Je l'imagine, mais j'ai oublié cette sensation. J'ai oublié s'il faisait froid, si les couleurs me plaisaient. Je ne fantasme ce spectacle que parce qu'il m'est interdit. Je n'ai pas de balcon, à peine une fenêtre. La nuit est là et je tourne sur l'oreiller.
Sur le moment cela semblait une bonne idée :
Moment d'inattention, pris un second café.
Un peu d'amertume, un moment à partager.
Je revis la scène et m'écoute te parler.
J'écoute, je sens, lis dans tes yeux. Laisse moi t'aider avec le poids sur tes épaules, en prendre une part s'il le faut. C'est pas si mal, ce que je raconte. Ça me travaille, ça me perturbe, j'ai mal de te voir comme ça.

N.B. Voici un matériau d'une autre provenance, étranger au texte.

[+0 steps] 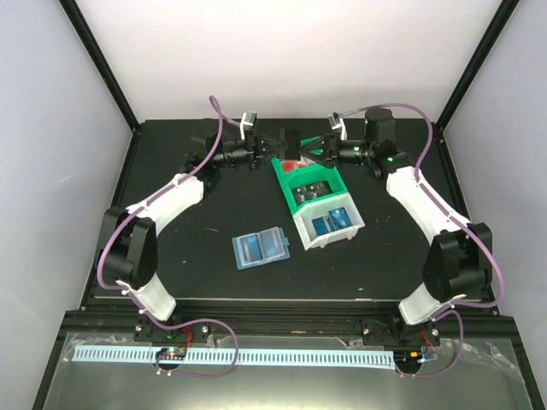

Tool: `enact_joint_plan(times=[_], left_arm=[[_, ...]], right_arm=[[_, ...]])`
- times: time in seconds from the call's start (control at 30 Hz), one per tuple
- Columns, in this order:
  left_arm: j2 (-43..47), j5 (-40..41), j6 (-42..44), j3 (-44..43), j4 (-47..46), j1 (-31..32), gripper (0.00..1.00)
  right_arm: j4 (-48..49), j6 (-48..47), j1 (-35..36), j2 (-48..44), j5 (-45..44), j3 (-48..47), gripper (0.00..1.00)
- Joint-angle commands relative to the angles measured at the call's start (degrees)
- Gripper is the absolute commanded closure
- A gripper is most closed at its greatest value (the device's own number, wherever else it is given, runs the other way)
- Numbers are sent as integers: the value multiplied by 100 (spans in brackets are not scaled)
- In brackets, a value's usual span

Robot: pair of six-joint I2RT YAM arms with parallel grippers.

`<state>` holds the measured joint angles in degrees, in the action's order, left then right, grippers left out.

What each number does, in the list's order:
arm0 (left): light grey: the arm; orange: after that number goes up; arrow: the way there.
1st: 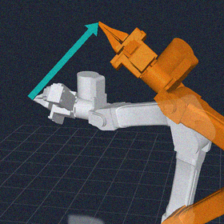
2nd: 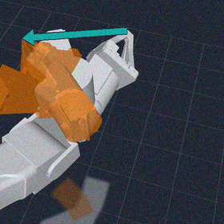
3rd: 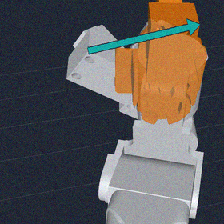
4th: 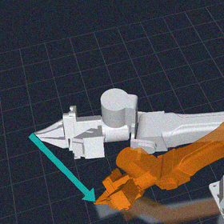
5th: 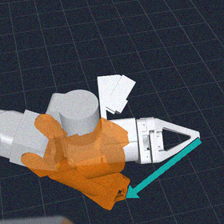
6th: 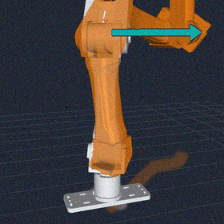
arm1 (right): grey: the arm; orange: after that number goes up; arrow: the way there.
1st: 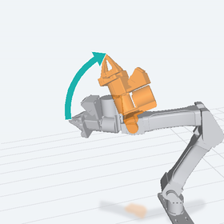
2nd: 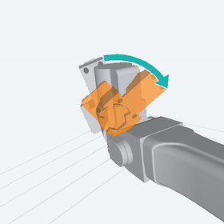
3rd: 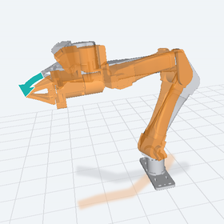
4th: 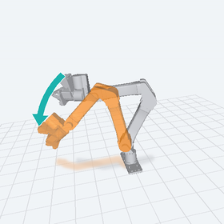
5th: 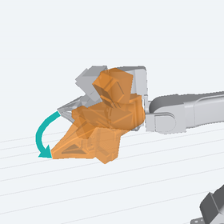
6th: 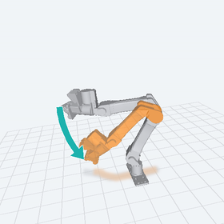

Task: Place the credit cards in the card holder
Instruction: Pick up the credit card from the storage box.

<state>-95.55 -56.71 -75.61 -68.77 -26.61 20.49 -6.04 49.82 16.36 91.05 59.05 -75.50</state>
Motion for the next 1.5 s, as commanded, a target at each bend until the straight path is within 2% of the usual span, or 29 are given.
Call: enact_joint_plan(times=[0.0, 0.1, 0.53, 0.67, 0.83, 1.03, 1.23, 1.3, 1.47], left_arm=[[107, -33, -40, 37, -231, 25, 98], [104, -49, -116, 74, -354, 23, 98], [-11, -172, -915, 242, -1603, 40, 98], [-41, -243, -887, 207, -1616, 86, 98], [-30, -227, -769, 203, -1430, 104, 98], [9, -197, -661, 161, -1226, 113, 98], [68, -190, -518, 148, -962, 109, 98], [140, -136, -404, 212, -877, 92, 96], [192, -132, -422, 334, -860, -28, 91]], right_arm=[[-136, -153, 25, 63, -38, -125, 83], [-119, -162, 25, 77, -44, -107, 88], [-355, -188, 97, 319, -33, -142, 91], [-379, -218, 209, 455, 102, -323, 86], [170, 169, 305, 502, 321, -384, 79], [1062, 840, 312, 476, 546, -307, 78], [2699, 2123, 312, 467, 695, -163, 92], [2789, 2208, 310, 408, 570, -196, 99], [2606, 2187, 244, 215, 383, -316, 99]])
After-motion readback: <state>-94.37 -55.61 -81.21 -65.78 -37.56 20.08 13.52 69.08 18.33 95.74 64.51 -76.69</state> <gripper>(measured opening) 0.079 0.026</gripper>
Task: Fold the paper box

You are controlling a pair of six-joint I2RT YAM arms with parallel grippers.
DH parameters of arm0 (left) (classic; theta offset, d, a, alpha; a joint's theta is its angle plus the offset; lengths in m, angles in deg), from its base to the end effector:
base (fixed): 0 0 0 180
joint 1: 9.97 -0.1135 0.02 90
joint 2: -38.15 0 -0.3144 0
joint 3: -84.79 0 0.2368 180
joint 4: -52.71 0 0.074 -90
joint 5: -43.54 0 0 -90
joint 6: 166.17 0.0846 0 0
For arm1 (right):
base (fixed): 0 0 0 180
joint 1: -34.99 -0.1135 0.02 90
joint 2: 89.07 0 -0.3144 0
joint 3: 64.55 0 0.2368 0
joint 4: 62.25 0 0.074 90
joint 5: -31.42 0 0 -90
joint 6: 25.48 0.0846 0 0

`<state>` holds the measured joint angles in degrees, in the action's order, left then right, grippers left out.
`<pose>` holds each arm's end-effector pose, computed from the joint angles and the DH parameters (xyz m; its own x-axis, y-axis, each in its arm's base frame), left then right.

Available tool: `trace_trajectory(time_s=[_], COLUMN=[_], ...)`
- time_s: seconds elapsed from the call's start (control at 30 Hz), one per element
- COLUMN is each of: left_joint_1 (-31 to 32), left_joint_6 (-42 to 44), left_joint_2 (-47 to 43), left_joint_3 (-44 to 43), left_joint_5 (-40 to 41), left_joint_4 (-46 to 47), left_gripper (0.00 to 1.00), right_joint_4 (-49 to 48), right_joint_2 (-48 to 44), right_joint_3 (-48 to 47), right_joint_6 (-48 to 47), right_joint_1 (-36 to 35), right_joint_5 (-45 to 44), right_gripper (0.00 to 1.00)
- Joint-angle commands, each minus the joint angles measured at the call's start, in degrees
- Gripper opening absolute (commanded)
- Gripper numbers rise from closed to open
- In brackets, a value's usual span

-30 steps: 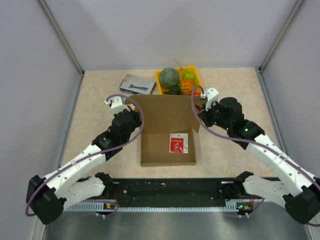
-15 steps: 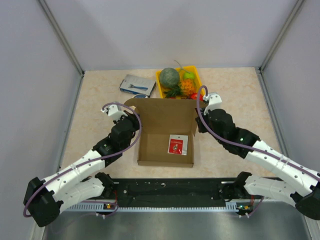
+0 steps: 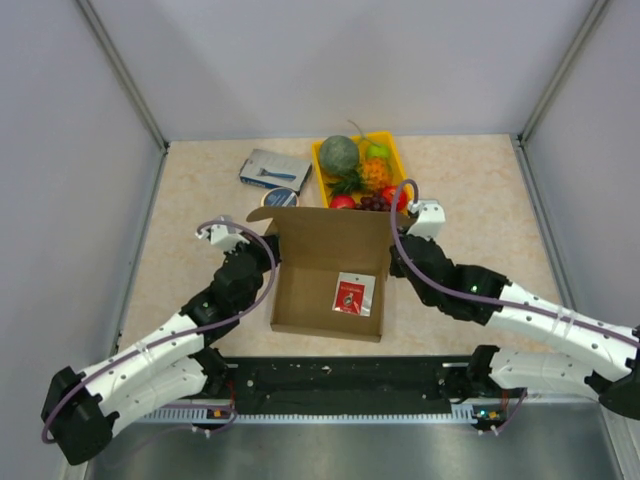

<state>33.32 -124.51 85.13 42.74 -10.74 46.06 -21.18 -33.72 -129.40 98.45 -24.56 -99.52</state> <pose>0.1658 -0.0883 0.2944 -0.2020 -0.6430 -0.7387 -0.0158 0.7563 -0.6540 0.1452 0.1377 0.3390 -0.4257 0.1079 -0.8984 -0.1575 0.9689 0.1909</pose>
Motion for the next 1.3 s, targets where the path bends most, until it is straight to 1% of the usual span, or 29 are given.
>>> trace_trajectory(time_s=[0.0, 0.07, 0.13, 0.17, 0.23, 0.33, 0.5, 0.6, 0.8, 0.9, 1.0, 1.03, 1.1, 1.13, 1.2, 1.23, 1.27], left_joint_1=[0.48, 0.66, 0.66, 0.57, 0.57, 0.66, 0.75, 0.75, 0.75, 0.92, 1.1, 1.27, 1.36, 1.36, 1.36, 1.36, 1.45], left_joint_6=[-0.44, -0.62, -0.71, -1.05, -1.06, -0.88, 0.78, 0.79, -0.35, -0.09, 0.08, 0.08, 0.52, 0.61, 1.14, 1.23, 1.4], left_joint_2=[-0.84, -1.45, -2.07, -2.16, -2.51, -2.95, -4.0, -4.97, -6.2, -7.43, -9.53, -10.76, -12.52, -12.96, -14.37, -14.9, -15.08], left_joint_3=[3.29, 4.08, 4.87, 5.05, 5.75, 6.45, 8.12, 10.06, 12.34, 13.4, 15.59, 16.56, 17.87, 18.32, 19.2, 19.46, 19.81], left_joint_5=[-2.32, -2.68, -2.85, -2.94, -3.12, -3.38, -5.57, -6.46, -7.07, -7.6, -7.69, -7.69, -7.69, -7.6, -6.9, -6.64, -6.46], left_joint_4=[-5.48, -5.48, -5.48, -5.48, -5.13, -4.52, -1.37, 0.14, 0.06, -0.04, 0.32, 0.32, 0.23, 0.14, -0.38, -0.39, -0.3], left_gripper=[0.0, 0.0, 0.0, 0.0, 0.0, 0.0, 0.0, 0.0, 0.0, 0.0, 0.0, 0.0, 0.0, 0.0, 0.0, 0.0, 0.0], right_joint_4=[8.13, 12.69, 14.82, 15.26, 15.62, 15.71, 15.53, 14.39, 12.98, 12.37, 11.84, 11.75, 11.93, 11.93, 12.45, 12.63, 12.63], right_joint_2=[3.88, 6.52, 7.66, 8.27, 8.98, 9.86, 7.58, 6.61, 3.01, 1.34, 0.64, 0.55, -0.24, -0.94, -3.74, -4.54, -5.51], right_joint_3=[-6.94, -9.85, -11.26, -11.35, -10.92, -8.73, -3.8, -1.34, 2.27, 3.76, 4.03, 3.86, 3.68, 3.42, 3.33, 3.33, 3.24], right_joint_6=[8.95, 13.34, 18.24, 18.88, 19.59, 20.03, 22.14, 20.65, 20.38, 19.59, 18.19, 17.58, 16.78, 16.26, 15.9, 14.33, 12.93], right_joint_1=[-1.71, -2.23, -2.85, -3.72, -5.39, -7.16, -11.1, -13.3, -14.63, -17.0, -18.84, -19.02, -19.64, -19.73, -20.6, -20.69, -20.78], right_joint_5=[-4.75, -6.24, -8.08, -8.62, -11.5, -12.66, -15.29, -17.05, -15.83, -15.83, -14.52, -13.9, -11.45, -10.39, -8.02, -6.53, -5.12], right_gripper=[0.0, 0.0, 0.0, 0.0, 0.0, 0.0, 0.0, 0.0, 0.0, 0.03, 0.09, 0.16, 0.23, 0.32, 0.43, 0.52, 0.54])
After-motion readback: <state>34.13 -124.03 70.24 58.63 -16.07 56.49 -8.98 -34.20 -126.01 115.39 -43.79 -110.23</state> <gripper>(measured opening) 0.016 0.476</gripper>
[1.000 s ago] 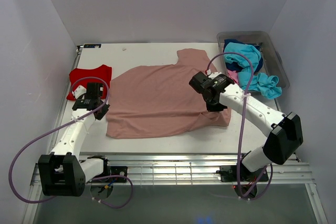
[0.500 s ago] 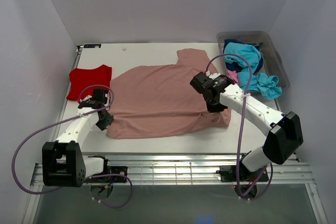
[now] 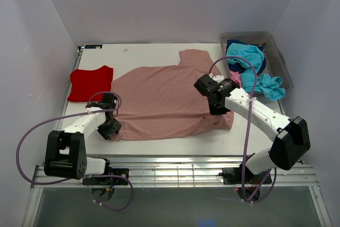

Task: Fold and stack the t-shirts

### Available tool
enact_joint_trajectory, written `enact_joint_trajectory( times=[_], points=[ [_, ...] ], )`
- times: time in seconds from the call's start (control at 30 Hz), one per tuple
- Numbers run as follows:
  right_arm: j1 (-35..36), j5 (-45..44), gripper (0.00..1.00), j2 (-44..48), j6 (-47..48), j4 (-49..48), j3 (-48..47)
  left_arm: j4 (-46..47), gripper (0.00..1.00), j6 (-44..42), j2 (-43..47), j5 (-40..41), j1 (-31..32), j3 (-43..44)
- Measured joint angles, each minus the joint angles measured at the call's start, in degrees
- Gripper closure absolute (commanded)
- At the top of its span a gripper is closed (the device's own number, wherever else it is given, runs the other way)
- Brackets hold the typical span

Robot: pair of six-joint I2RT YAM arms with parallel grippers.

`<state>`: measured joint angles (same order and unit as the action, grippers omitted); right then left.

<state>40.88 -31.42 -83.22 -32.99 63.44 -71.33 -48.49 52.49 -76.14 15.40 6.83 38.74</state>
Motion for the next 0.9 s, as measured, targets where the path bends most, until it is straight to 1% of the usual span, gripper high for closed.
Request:
enact_joint_trajectory(
  times=[0.07,0.13,0.27,0.3,0.37,0.4,0.7,0.8,0.9],
  points=[
    [0.0,0.11,0.92,0.04,0.07,-0.31,0.02,-0.39,0.42,0.55,-0.87,0.59,1.4,0.52],
    [0.0,0.13,0.92,0.39,0.15,-0.81,0.17,-0.81,0.46,0.94,-1.97,1.22,2.21,1.11],
    [0.0,0.13,0.92,1.46,0.2,-1.01,0.83,0.11,0.68,1.99,-3.78,0.83,3.02,1.22],
    [0.0,0.11,0.92,1.75,0.17,-1.03,0.92,0.55,0.81,2.14,-3.96,0.63,3.17,1.27],
    [0.0,0.09,0.92,2.23,0.15,-0.98,0.98,1.46,0.98,2.51,-4.24,0.52,3.45,1.51],
    [0.0,0.09,0.92,2.4,0.15,-0.98,1.01,1.73,1.0,2.4,-4.35,0.66,3.54,1.6],
    [-0.31,-0.55,0.92,2.84,0.11,-0.39,1.09,0.85,1.0,1.64,-3.02,1.18,3.87,2.32],
    [-0.94,-1.38,0.92,2.45,0.57,0.39,-0.02,-1.77,1.0,0.87,-1.79,0.5,3.85,2.91],
    [-2.12,-2.1,0.92,1.29,1.75,1.14,-3.21,-4.92,1.0,0.11,0.0,-0.17,3.85,6.05]
  ],
)
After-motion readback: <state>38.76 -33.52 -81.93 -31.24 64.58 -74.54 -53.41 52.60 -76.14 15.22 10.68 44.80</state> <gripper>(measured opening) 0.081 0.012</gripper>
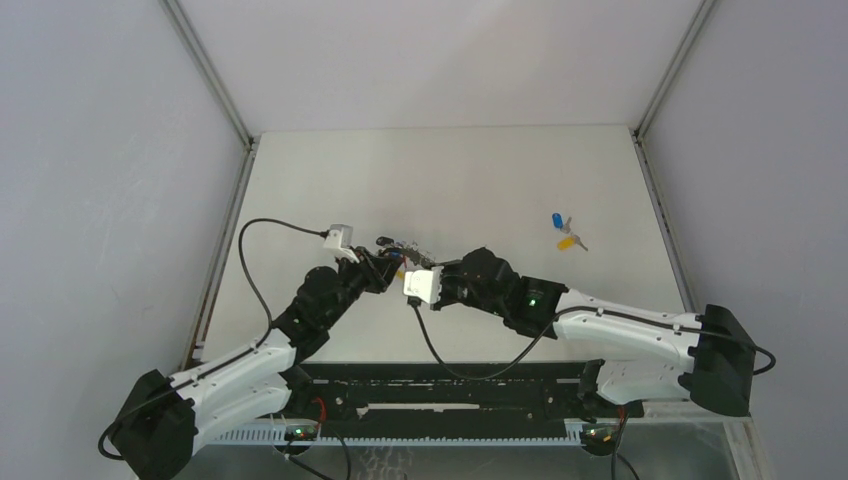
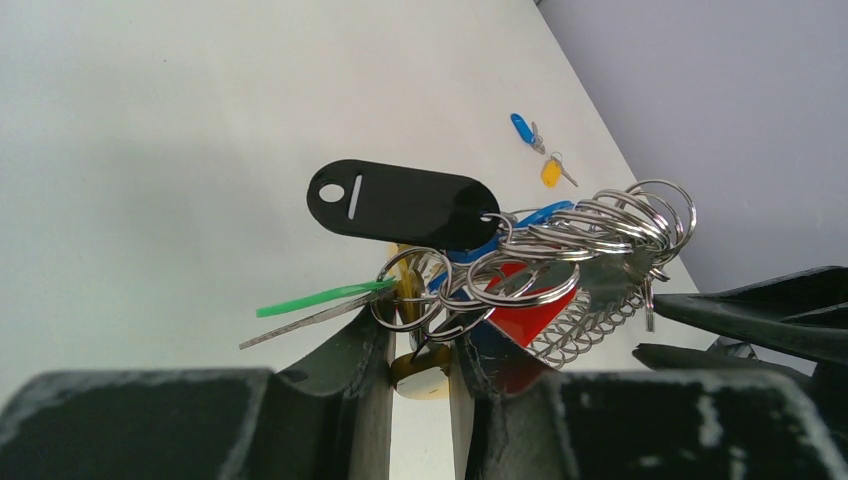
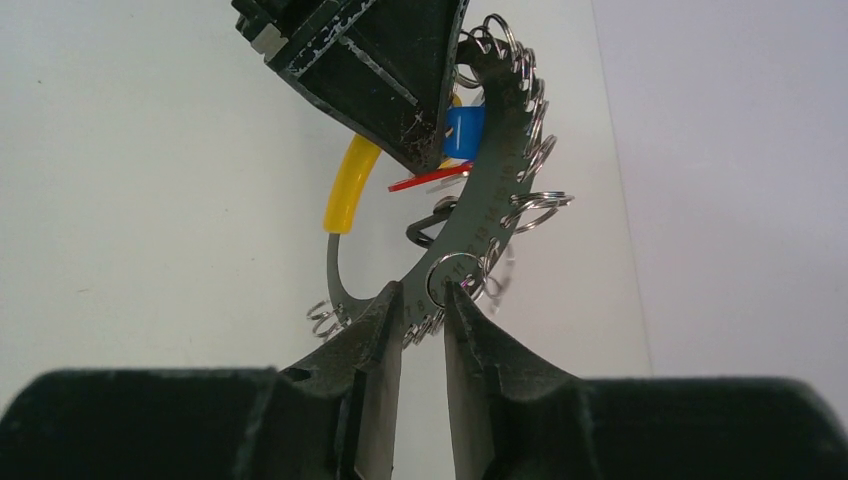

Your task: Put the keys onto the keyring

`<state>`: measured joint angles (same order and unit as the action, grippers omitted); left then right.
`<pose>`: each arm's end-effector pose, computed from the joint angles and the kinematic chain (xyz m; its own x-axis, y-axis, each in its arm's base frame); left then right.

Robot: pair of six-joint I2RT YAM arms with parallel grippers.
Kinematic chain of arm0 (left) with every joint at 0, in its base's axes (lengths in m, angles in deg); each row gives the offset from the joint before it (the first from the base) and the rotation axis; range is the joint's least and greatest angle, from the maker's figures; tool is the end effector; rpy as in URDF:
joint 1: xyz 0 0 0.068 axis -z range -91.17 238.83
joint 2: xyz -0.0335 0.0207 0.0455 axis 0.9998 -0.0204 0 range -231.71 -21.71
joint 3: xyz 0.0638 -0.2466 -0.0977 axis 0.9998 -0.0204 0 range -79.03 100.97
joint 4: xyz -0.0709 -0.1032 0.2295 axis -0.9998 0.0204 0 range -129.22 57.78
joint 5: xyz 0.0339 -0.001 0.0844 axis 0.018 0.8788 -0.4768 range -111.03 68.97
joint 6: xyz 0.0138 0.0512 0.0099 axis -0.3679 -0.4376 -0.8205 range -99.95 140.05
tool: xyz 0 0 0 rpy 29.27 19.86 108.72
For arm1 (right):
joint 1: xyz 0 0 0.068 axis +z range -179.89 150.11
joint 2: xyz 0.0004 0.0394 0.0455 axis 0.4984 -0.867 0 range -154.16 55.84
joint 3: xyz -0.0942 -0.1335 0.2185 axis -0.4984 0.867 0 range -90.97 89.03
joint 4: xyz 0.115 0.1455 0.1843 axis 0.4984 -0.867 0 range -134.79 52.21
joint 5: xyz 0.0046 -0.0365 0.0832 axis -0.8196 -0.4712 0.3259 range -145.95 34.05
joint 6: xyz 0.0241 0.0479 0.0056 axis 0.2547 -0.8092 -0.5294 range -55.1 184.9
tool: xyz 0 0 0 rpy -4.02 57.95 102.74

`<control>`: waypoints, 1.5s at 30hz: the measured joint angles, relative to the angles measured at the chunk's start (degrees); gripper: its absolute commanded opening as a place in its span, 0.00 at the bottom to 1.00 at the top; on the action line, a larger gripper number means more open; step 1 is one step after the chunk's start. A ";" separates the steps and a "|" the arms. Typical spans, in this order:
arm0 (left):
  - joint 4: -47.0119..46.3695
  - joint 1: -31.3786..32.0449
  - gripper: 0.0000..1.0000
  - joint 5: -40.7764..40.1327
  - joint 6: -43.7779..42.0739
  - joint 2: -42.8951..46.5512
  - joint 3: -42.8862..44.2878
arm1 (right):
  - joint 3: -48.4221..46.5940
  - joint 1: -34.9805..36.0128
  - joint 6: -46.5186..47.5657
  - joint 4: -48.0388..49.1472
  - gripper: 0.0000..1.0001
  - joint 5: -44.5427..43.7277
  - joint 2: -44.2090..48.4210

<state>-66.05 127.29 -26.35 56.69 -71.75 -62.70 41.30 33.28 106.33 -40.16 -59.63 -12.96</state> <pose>0.1557 -0.1195 0.2167 -0.4018 -0.4397 -0.8032 0.3832 0.7159 -0.5836 0.1262 0.2447 0.2840 0.4370 -0.5990 -0.6710 -0.7666 0.1421 -0.6262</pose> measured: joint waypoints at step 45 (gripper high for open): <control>-0.90 -0.35 0.00 1.25 2.82 -5.92 0.00 | 3.21 -3.65 -5.73 5.92 0.06 -2.40 -2.86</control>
<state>-66.95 126.94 -25.11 59.51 -77.68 -62.70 44.52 29.63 100.60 -34.24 -62.03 -15.82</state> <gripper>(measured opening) 0.025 0.022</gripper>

J'aimerais savoir dire, savoir que tu me crois.
Tu m'as sorti du pire, accepte au moins mon bras.
C'est absurde et idiot de te laisser ces mots :
Tu ne les liras pas, pour d'autres ça sera sot.
Sans balcon pour y penser, je tourne sans fin entre mes draps. Je cherche le moyen pour que tu vois tout ce qui est beau chez toi. Et si certains ne le sentent pas, tant pis pour eux ; tant mieux pour moi ! De la cendre sur l'oreiller, ça doit être le café.